Who Are Our Future Grant Professionals

“Community is being close to the people around you. To me, community isn’t a place, it’s a feeling,”

  • Rebecca Leonard

 

13-year-old Rebecca Leonard submitted an essay for the Northern New York Community Foundation Community Spirit Youth Giving Challenge where she highlighted the Watertown Urban Mission and its many services including their food program. Her description of community was compelling to the review committee, so much so, that she was selected as one of the 20 winners from a pool of 87 submissions, garnering a $500 donation to the Watertown Urban Mission.

 

Rebecca and I recently went to the Watertown Urban Mission to meet with staff and tour the facility, after which she presented the $500 gift, made possible by the Community Foundation’s Community Spirit Youth Giving Challenge, in partnership with Community Bank, N.A. The 2018 Challenge asked students from Jefferson, Lewis, and St.

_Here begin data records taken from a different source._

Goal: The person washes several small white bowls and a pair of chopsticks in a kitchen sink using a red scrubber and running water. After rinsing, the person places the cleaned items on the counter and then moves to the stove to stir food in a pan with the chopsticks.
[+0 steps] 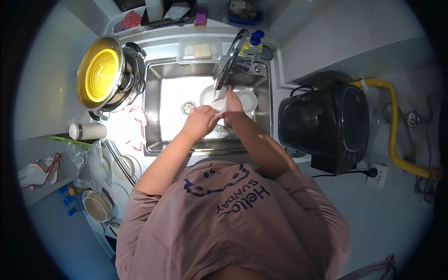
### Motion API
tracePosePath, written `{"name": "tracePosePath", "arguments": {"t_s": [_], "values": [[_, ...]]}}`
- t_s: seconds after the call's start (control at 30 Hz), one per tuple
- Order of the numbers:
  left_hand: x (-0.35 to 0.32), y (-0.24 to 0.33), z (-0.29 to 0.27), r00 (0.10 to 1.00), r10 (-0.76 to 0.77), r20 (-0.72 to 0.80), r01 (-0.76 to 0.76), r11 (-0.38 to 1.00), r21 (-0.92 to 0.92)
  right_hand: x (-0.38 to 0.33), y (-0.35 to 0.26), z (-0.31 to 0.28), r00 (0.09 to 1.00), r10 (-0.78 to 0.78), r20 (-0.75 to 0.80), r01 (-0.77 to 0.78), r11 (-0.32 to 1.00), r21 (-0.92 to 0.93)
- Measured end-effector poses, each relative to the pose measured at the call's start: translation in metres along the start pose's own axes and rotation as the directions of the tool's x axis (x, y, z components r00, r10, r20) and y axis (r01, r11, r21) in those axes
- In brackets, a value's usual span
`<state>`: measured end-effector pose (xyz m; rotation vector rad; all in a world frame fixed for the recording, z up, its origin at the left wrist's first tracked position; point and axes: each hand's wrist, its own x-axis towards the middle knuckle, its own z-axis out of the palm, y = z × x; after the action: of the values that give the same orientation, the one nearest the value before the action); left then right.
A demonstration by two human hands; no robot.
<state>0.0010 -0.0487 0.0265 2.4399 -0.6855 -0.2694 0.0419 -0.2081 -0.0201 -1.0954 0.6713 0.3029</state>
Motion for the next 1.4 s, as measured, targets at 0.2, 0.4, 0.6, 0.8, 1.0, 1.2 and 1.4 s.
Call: {"name": "tracePosePath", "arguments": {"t_s": [0.2,0.4,0.6,0.8,1.0,1.2,1.4], "values": [[0.0,-0.044,-0.019,0.949,0.314,-0.028,-0.256,0.821,0.51,-0.022,-0.019,0.011,0.96,0.164,0.229,-0.103,0.961,-0.256],[0.019,-0.005,-0.02,0.977,0.184,0.106,-0.209,0.916,0.341,-0.007,-0.005,0.024,0.978,0.042,0.202,-0.01,0.988,-0.156],[0.022,-0.017,0.01,0.925,0.349,-0.151,-0.36,0.932,-0.052,-0.008,-0.011,0.011,0.972,0.052,0.229,0.012,0.963,-0.271],[0.002,-0.04,-0.002,0.932,0.362,-0.018,-0.359,0.93,0.078,-0.019,-0.024,0.007,0.967,0.052,0.248,0.017,0.963,-0.269],[0.011,-0.044,-0.014,0.936,0.312,0.163,-0.352,0.855,0.382,-0.026,-0.015,0.01,0.964,0.103,0.244,-0.052,0.977,-0.207],[0.004,-0.03,0.012,0.998,0.041,0.044,-0.053,0.946,0.321,-0.011,-0.004,0.004,0.929,0.039,0.367,0.007,0.992,-0.122],[0.011,-0.011,0.016,0.988,0.01,0.156,-0.033,0.989,0.144,0.013,0.034,-0.002,0.95,-0.18,0.255,0.217,0.968,-0.128]]}}
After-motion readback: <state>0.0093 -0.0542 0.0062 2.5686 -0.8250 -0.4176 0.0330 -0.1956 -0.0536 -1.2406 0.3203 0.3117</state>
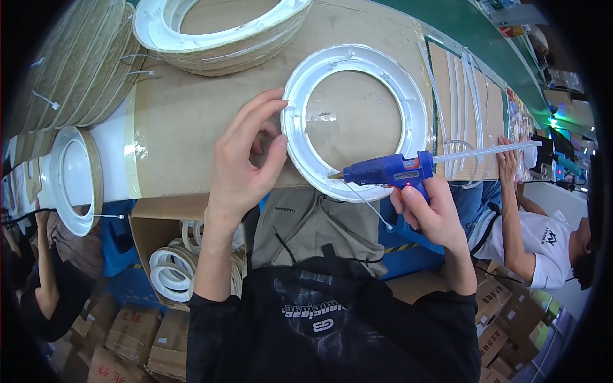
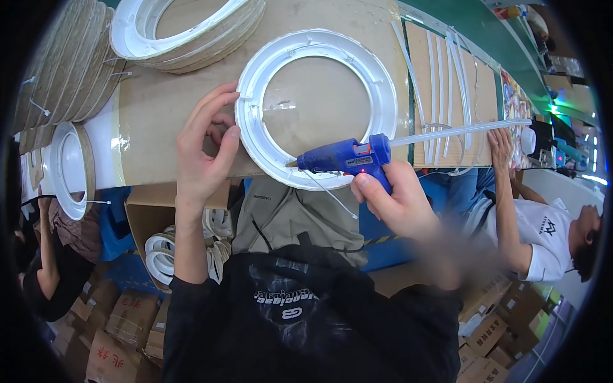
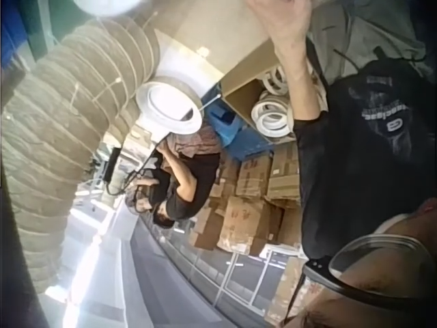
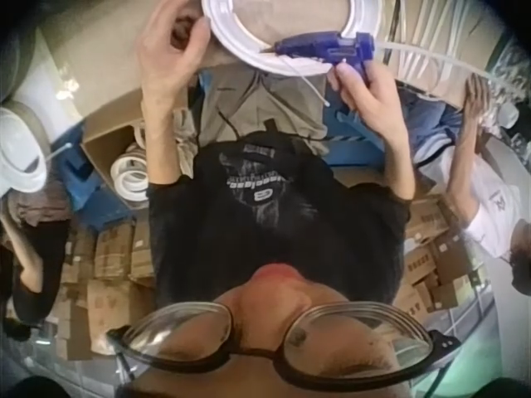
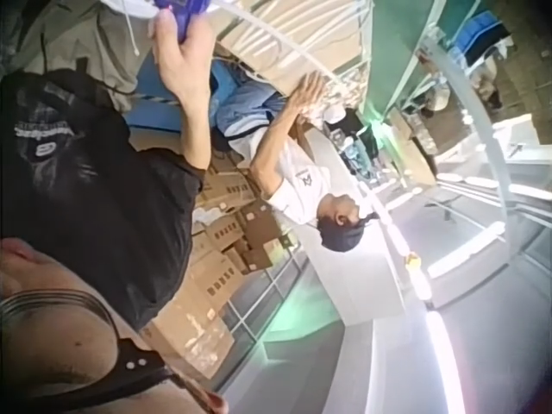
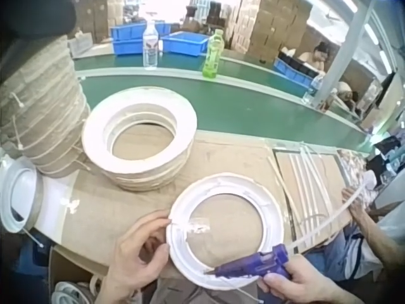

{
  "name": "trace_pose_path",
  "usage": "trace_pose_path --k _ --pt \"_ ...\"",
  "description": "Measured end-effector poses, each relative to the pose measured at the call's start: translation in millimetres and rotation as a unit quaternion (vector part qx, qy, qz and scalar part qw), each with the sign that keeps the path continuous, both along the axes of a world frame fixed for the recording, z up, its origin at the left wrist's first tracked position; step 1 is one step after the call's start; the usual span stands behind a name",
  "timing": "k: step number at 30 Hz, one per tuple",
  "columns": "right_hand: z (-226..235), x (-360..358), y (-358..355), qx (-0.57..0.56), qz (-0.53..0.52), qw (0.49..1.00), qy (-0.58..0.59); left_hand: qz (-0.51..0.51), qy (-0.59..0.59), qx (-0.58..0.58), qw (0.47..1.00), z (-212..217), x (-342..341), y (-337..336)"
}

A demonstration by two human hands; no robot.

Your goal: Applying hot glue to circular plastic rings and assembling them into stacks on a production line.

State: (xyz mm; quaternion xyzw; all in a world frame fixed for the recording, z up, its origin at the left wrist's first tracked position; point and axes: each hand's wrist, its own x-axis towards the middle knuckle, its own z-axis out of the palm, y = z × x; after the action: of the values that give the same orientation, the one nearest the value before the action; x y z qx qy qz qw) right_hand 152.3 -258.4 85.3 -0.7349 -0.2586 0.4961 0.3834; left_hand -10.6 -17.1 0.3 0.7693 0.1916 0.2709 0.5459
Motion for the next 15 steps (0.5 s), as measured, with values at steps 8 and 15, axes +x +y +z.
trace_pose_path --k 8,15 --pt "-0.2 -3.1 -0.5 0.007 0.000 1.000 -0.018 0.004 0.003 0.002 1.000 -0.1 -1.2 0.7" --pt "0.4 -4.3 -0.9 0.009 -0.021 1.000 -0.015 -0.004 0.004 -0.002 1.000 2.3 -1.5 0.7"
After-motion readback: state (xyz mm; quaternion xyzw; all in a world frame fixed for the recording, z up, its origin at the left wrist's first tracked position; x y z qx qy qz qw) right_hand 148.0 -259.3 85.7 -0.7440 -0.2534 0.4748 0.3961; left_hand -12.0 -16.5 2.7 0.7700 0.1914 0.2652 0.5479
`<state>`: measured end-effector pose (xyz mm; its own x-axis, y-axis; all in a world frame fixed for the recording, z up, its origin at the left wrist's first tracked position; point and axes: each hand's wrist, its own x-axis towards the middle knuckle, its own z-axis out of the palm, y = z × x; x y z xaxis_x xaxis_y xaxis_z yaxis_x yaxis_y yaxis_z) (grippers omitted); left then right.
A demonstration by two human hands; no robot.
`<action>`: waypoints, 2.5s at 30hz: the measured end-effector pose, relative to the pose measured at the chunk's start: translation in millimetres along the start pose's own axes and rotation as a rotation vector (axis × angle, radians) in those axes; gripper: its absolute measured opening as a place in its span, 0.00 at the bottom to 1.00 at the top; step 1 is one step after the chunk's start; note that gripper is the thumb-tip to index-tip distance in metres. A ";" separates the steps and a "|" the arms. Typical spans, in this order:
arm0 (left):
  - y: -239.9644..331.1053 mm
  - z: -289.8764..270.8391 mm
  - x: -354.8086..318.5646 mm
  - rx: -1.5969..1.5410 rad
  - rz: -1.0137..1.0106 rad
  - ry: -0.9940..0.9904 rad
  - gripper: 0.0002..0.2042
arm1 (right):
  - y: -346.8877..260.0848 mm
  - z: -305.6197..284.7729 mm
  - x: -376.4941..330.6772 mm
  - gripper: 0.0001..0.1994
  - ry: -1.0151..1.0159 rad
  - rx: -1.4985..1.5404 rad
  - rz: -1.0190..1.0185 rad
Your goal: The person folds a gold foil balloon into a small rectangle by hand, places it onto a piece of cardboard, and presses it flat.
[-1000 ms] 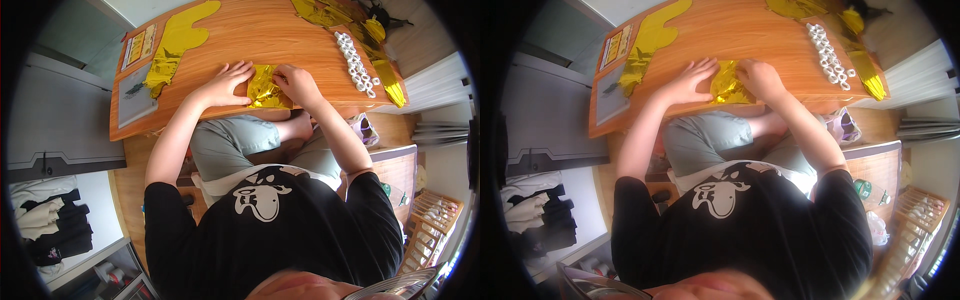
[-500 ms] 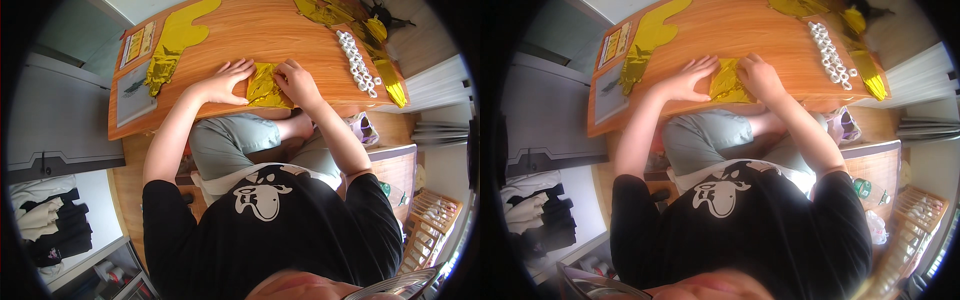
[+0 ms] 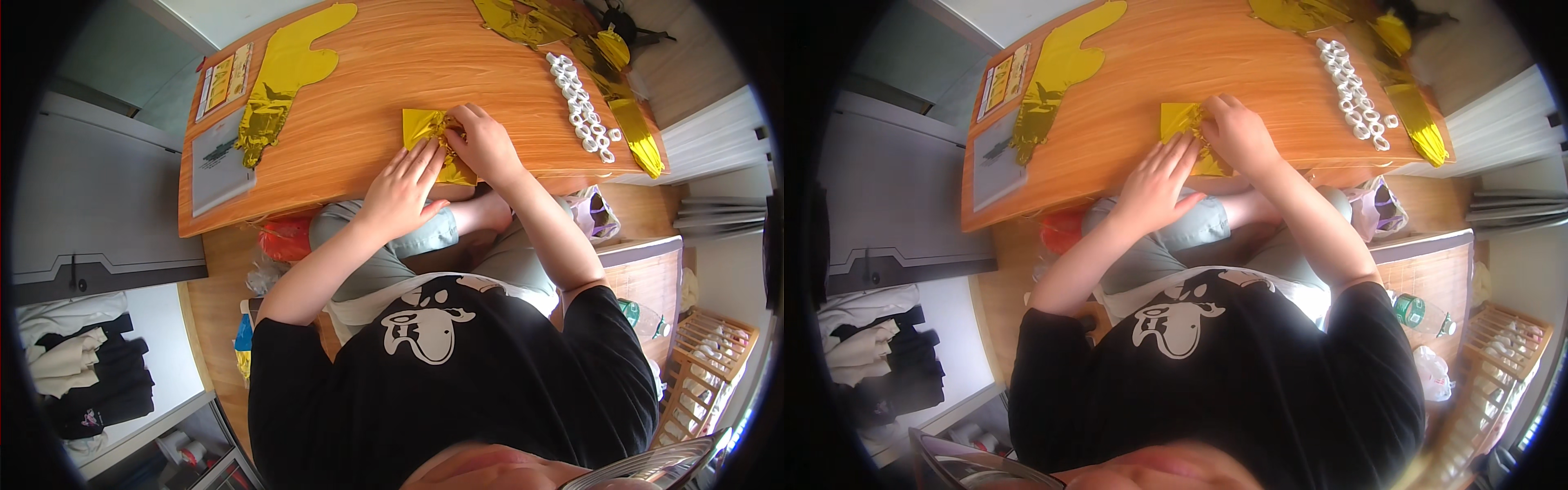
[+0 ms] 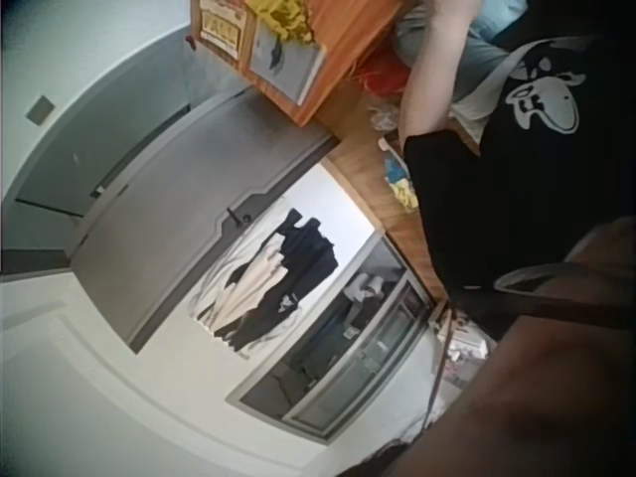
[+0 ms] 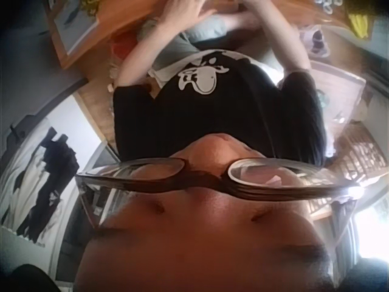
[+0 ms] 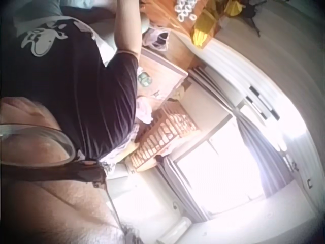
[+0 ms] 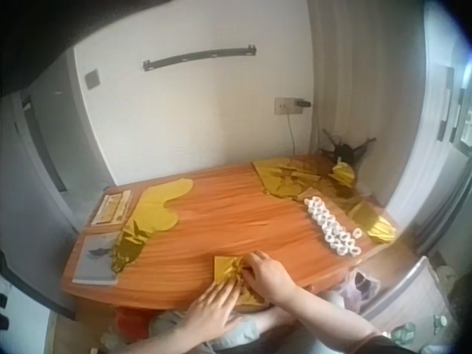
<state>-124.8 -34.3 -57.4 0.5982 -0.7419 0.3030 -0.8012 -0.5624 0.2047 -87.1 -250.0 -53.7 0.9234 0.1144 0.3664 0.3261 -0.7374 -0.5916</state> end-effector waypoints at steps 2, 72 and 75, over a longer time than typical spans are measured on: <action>0.3 0.4 -0.7 0.035 -0.011 -0.025 0.41 | -3.6 -7.3 0.0 0.14 0.034 0.052 -0.013; -5.6 -10.3 0.5 -0.032 0.013 -0.115 0.47 | 48.0 -57.0 22.7 0.11 -0.354 -0.015 -0.460; -10.6 -16.2 5.1 -0.136 -0.004 -0.136 0.41 | 50.9 -54.9 13.9 0.12 -0.271 -0.040 -0.473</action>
<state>-113.6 -26.2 -42.9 0.5910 -0.7875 0.1751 -0.7883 -0.5176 0.3328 -68.8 -322.5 -39.3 0.6984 0.6033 0.3852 0.7158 -0.5877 -0.3773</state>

Lawrence counties to explain in an essay what community means to them and to choose an organization that embodies their definition of community.

 

This is a moment that would make any parent proud. Mix into the equation that one of the parents is a grant professional and the owner of a national grant consulting firm and this is a monumental event. However, while she knows and understands the work of a grant professional as she has grown up surrounded by the stories of the impact grants make in a community, her strong writing skills are not directing her toward the grant profession. Rather, she has her eyes set on a career as an environmental engineer working to protect the oceans and in particular, sea turtles. Her writing skills will certainly be an asset when paired with her passion for all things STEM-related. I am not disappointed though as I imagine one day the phone will ring (or the text will come in) that tells me she is working on a grant to help support a project or organization she is working with and I will have the opportunity to see her create more impact within her community using her strong writing skills.

 

While the path to a grant professional may not be one that many middle school students see themselves on, their exposure to philanthropy and engagement in community giving like the Northern New York Community Foundation’s Community Spirit Youth Giving Challenge is a wonderful opportunity to show them that #grantswork and to help prepare them for their potential interaction with grant funding as their career unfolds.

 

I am so proud of Rebecca and her peers that participated in the Community Spirit Youth Giving Challenge that the DH Leonard Consulting & Grant Writing Services team has agreed that we will provide an additional $500 to Watertown Urban Mission for being such an important part of creating the feeling of community in the North Country.